From: Andreas Gruenbacher <agruenba@redhat.com>
To: cluster-devel.redhat.com
Subject: [Cluster-devel] [PATCH v2 3/6] gfs2: Add per-reservation reserved block accounting
Date: Sat, 1 Dec 2018 12:10:16 +0100 [thread overview]
Message-ID: <20181201111019.14363-4-agruenba@redhat.com> (raw)
In-Reply-To: <20181201111019.14363-1-agruenba@redhat.com>
Add a rs_reserved field to struct gfs2_blkreserv to keep track of the
number of blocks reserved by this particular reservation. When making a
reservation with gfs2_inplace_reserve, this field is set to somewhere
between ap->min_target and ap->target depending on the number of free
blocks in the resource group. When allocating blocks with
gfs2_alloc_blocks, rs_reserved is decremented accordingly. Eventually,
any reserved but not consumed blocks are returned to the resource group
by gfs2_inplace_release (via gfs2_adjust_reservation).

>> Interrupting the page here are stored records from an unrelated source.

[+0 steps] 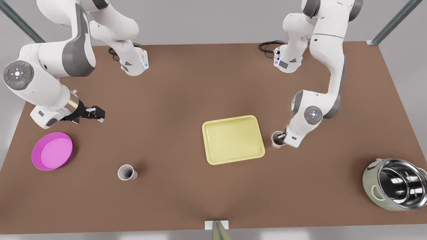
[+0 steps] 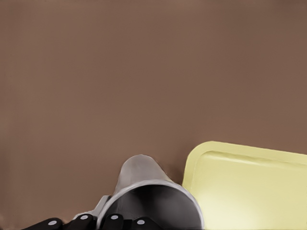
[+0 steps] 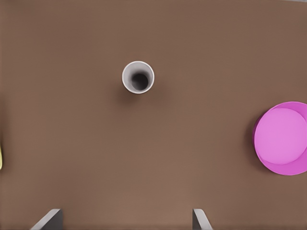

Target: Use the left arm to pick up the white IKEA cup from the tray and place it on the middle-left position; use the right arm to pick up the white IKEA cup from the tray and place it on the middle-right position

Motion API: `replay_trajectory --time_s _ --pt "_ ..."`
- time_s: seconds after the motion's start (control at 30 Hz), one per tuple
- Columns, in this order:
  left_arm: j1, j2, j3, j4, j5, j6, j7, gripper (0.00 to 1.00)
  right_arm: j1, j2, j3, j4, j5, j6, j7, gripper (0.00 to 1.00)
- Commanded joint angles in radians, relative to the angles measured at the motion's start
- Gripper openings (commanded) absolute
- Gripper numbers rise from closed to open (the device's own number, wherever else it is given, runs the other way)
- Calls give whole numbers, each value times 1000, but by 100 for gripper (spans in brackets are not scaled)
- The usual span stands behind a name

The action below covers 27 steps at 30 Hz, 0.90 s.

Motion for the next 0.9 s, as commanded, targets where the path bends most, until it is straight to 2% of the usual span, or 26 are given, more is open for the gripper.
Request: replay_trajectory --time_s 0.0,0.17,0.4,0.6,0.63,0.67,0.83,0.87 --pt "74 -9 1 -5 -14 -80 483 11 1 -1 5 1 1 -2 -8 100" --pt "276 24 1 -5 -25 7 791 11 1 0 5 -1 -4 -4 -9 100" --pt "322 118 1 -7 -25 300 802 11 -6 8 -9 11 -5 9 -8 100" --pt "325 153 1 -7 -60 360 802 12 -6 8 -29 14 -7 13 -9 100" --pt "327 153 2 -7 -58 358 805 67 -8 8 -30 17 -7 13 -9 100" --pt "325 152 1 -5 -57 355 805 100 -8 8 -27 25 -7 13 -11 100" --pt "325 137 1 -2 -54 343 803 100 -8 8 -21 25 -7 13 -9 100" --pt "325 98 2 5 -51 260 799 100 -6 8 -21 25 -7 13 -9 100"
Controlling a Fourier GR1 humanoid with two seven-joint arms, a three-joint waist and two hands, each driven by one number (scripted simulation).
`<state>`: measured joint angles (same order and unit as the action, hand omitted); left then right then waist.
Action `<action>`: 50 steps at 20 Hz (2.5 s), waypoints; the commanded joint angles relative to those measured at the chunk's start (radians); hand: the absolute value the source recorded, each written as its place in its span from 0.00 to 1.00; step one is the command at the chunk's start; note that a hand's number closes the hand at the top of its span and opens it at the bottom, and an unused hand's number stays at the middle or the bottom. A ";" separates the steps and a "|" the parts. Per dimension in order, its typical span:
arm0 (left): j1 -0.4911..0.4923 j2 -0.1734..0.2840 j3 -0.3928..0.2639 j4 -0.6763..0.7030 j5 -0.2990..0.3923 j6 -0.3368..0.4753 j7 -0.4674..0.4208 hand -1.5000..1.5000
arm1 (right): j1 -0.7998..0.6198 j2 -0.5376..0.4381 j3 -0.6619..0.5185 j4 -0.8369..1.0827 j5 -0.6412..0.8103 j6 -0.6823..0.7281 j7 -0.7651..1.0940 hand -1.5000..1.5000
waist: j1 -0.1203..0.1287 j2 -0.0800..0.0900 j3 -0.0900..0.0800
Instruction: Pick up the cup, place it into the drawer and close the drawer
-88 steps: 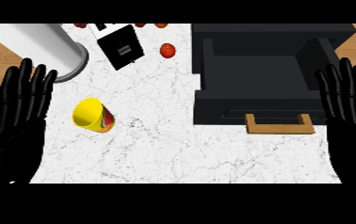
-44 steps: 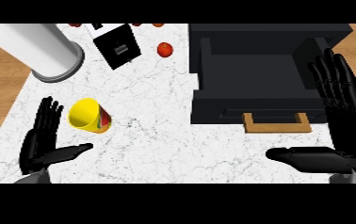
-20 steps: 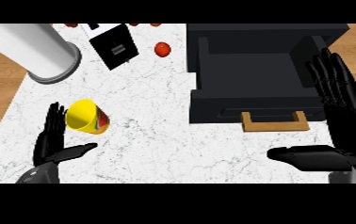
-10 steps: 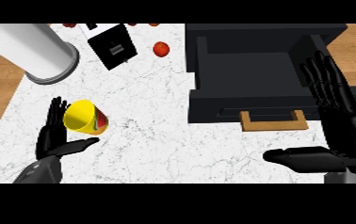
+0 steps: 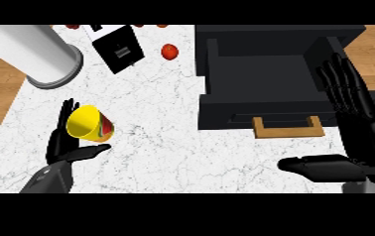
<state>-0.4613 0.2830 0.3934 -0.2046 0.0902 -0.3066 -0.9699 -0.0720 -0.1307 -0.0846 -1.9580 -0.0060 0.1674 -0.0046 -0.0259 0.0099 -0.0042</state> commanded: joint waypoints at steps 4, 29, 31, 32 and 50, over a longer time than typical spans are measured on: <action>-0.016 -0.007 -0.016 -0.028 0.007 -0.217 -0.068 1.00 | -0.054 -0.032 -0.041 0.051 -0.036 0.022 0.019 0.00 | 0.007 0.000 0.001; -0.072 -0.121 -0.028 -0.266 0.070 -0.137 -0.106 1.00 | -0.014 -0.046 -0.061 0.010 -0.027 0.024 0.025 0.00 | 0.021 -0.012 0.004; -0.062 -0.134 -0.067 -0.316 0.053 -0.131 -0.061 1.00 | 0.033 -0.004 -0.026 -0.001 0.017 -0.004 -0.007 0.00 | 0.026 -0.014 0.005; -0.094 -0.146 -0.085 -0.345 0.053 -0.131 -0.005 1.00 | 0.025 -0.028 -0.062 0.011 -0.032 0.025 -0.013 0.00 | 0.027 -0.016 0.005; -0.400 -0.262 -0.251 -0.793 0.024 0.257 0.558 1.00 | 0.033 -0.023 -0.082 0.068 -0.010 0.029 -0.077 0.00 | 0.017 -0.009 0.005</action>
<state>-0.7531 0.0165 0.1495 -1.0174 0.1364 -0.1103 -0.4844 -0.0413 -0.1680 -0.1729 -1.9184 -0.0345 0.2036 -0.0475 -0.0001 -0.0035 0.0008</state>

The reservation tree (rd_rstree) is unaffected by this change: the
reservations it tracks are still advisory, and the sizes of those
reservations (rs_free) are still determined by the tentative allocation
sizes (i_sizehint). Since rd_reserved now tracks the number of reserved
blocks rather than the number of tentatively rd_reserved blocks, we may
end up with slightly different allocation patterns, though. The
rd_extfail_pt optimization will still cause ill-suited resource groups
to be skipped quickly.
We expect to augment this with a patch that will reserve an extent of
blocks rather than just reserving a number of blocks in
gfs2_inplace_reserve. gfs2_alloc_blocks will then be able to consume
that reserved extent before scanning for additional available blocks;
this should eliminate double bitmap scanning in most cases.

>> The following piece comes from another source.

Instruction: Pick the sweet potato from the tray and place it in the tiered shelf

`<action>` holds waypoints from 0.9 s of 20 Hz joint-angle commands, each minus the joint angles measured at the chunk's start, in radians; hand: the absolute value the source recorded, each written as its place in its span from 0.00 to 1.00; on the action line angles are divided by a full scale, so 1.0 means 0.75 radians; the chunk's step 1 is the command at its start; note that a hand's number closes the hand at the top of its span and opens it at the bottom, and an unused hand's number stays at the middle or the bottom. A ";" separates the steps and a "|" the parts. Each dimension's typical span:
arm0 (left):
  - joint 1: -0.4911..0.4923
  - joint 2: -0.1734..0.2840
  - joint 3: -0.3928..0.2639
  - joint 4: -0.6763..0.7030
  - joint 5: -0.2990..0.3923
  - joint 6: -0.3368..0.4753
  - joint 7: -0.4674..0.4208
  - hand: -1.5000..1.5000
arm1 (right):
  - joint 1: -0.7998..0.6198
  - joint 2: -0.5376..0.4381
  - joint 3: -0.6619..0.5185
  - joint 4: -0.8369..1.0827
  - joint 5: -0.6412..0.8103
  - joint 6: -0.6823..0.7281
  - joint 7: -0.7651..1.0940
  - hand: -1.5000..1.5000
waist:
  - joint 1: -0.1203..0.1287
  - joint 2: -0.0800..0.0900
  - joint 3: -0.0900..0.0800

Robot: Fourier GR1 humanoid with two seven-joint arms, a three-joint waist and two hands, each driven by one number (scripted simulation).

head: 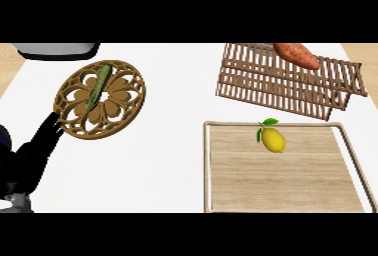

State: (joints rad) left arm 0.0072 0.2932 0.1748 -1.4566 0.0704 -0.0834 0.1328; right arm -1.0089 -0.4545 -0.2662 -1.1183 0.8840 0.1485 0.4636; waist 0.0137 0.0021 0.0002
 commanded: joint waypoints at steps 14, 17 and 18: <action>0.034 0.024 0.061 0.039 0.019 -0.055 -0.043 0.50 | 0.016 0.000 -0.367 -0.309 -0.524 0.092 0.162 0.00 | -0.034 -0.013 0.000; -0.010 -0.006 0.055 0.030 0.001 0.000 -0.003 0.50 | 0.073 -0.108 -0.484 -0.354 -0.658 0.177 0.124 0.00 | -0.039 -0.012 0.000; 0.020 -0.042 0.011 -0.019 -0.023 0.019 0.028 0.50 | 0.077 -0.083 -0.486 -0.425 -0.663 0.146 0.185 0.00 | -0.035 -0.013 0.000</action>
State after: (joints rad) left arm 0.0119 0.2877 0.2048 -1.4303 0.0638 -0.0895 0.1152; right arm -0.9861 -0.4908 -0.5678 -1.3291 0.4711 0.2304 0.5597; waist -0.0097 -0.0053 0.0002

Signed-off-by: Andreas Gruenbacher <agruenba@redhat.com>
---
fs/gfs2/file.c | 4 +--
fs/gfs2/incore.h | 1 +
fs/gfs2/rgrp.c | 73 ++++++++++++++++++++++++++------------------
fs/gfs2/trace_gfs2.h | 8 +++--
4 files changed, 52 insertions(+), 34 deletions(-)

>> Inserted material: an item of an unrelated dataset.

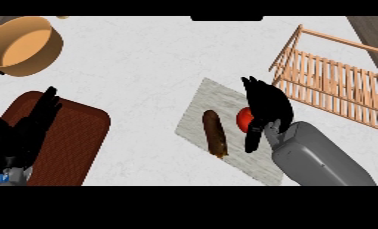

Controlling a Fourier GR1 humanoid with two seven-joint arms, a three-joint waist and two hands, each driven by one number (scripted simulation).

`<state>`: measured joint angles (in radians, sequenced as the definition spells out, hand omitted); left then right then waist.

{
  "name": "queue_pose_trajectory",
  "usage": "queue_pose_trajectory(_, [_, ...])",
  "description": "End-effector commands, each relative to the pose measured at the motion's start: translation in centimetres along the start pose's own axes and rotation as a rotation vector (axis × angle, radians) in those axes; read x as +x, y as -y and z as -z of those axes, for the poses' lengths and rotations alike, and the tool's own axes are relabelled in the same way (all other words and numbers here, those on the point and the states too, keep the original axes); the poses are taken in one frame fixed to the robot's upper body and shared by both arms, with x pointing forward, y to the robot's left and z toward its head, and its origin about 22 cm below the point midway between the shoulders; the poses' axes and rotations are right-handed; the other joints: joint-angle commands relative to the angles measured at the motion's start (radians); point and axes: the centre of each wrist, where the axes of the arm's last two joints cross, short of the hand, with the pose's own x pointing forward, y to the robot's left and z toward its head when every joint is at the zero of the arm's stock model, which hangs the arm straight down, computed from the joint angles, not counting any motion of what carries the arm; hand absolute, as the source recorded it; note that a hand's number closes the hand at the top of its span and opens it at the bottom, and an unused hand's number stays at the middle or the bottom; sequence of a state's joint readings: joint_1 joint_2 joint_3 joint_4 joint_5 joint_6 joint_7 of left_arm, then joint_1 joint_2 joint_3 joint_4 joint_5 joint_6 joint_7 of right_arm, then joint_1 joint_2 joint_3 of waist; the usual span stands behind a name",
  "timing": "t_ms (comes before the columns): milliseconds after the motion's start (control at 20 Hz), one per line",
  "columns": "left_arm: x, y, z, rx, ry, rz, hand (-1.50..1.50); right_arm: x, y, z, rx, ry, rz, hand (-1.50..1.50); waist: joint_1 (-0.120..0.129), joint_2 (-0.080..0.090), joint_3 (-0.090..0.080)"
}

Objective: Pick the tomato from the placemat and place it in the tiered shelf

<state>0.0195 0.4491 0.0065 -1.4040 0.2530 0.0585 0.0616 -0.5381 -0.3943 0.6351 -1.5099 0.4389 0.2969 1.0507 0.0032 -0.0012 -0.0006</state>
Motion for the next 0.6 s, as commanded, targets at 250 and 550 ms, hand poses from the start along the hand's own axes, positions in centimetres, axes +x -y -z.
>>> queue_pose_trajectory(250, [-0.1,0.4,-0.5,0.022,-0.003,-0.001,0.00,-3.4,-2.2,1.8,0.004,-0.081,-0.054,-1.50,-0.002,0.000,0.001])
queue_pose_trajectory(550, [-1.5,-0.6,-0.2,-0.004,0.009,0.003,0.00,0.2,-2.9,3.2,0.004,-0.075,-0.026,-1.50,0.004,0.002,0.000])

diff --git a/fs/gfs2/file.c b/fs/gfs2/file.c
index 45a17b770d97d..0106abe8c6ee0 100644
--- a/fs/gfs2/file.c
+++ b/fs/gfs2/file.c
@@ -1022,8 +1022,8 @@ static long __gfs2_fallocate(struct file *file, int mode, loff_t offset, loff_t
goto out_qunlock;
/* check if the selected rgrp limits our max_blks further */
- if (ap.allowed && ap.allowed < max_blks)
- max_blks = ap.allowed;
+ if (ip->i_res.rs_reserved < max_blks)
+ max_blks = ip->i_res.rs_reserved;
/* Almost done. Calculate bytes that can be written using
* max_blks. We also recompute max_bytes, data_blocks and
diff --git a/fs/gfs2/incore.h b/fs/gfs2/incore.h
index aaab2af6a2d98..ca25043fc26df 100644
--- a/fs/gfs2/incore.h
+++ b/fs/gfs2/incore.h
@@ -288,6 +288,7 @@ struct gfs2_blkreserv {
struct gfs2_rgrpd *rs_rgd;
u64 rs_start; /* start of reservation */
u32 rs_free; /* how many blocks are still free */
+ u32 rs_reserved; /* number of reserved blocks */
};
/*
diff --git a/fs/gfs2/rgrp.c b/fs/gfs2/rgrp.c
index 733e21cd4cf25..1f427459a584d 100644
--- a/fs/gfs2/rgrp.c
+++ b/fs/gfs2/rgrp.c
@@ -675,9 +675,6 @@ static void __rs_deltree(struct gfs2_blkreserv *rs)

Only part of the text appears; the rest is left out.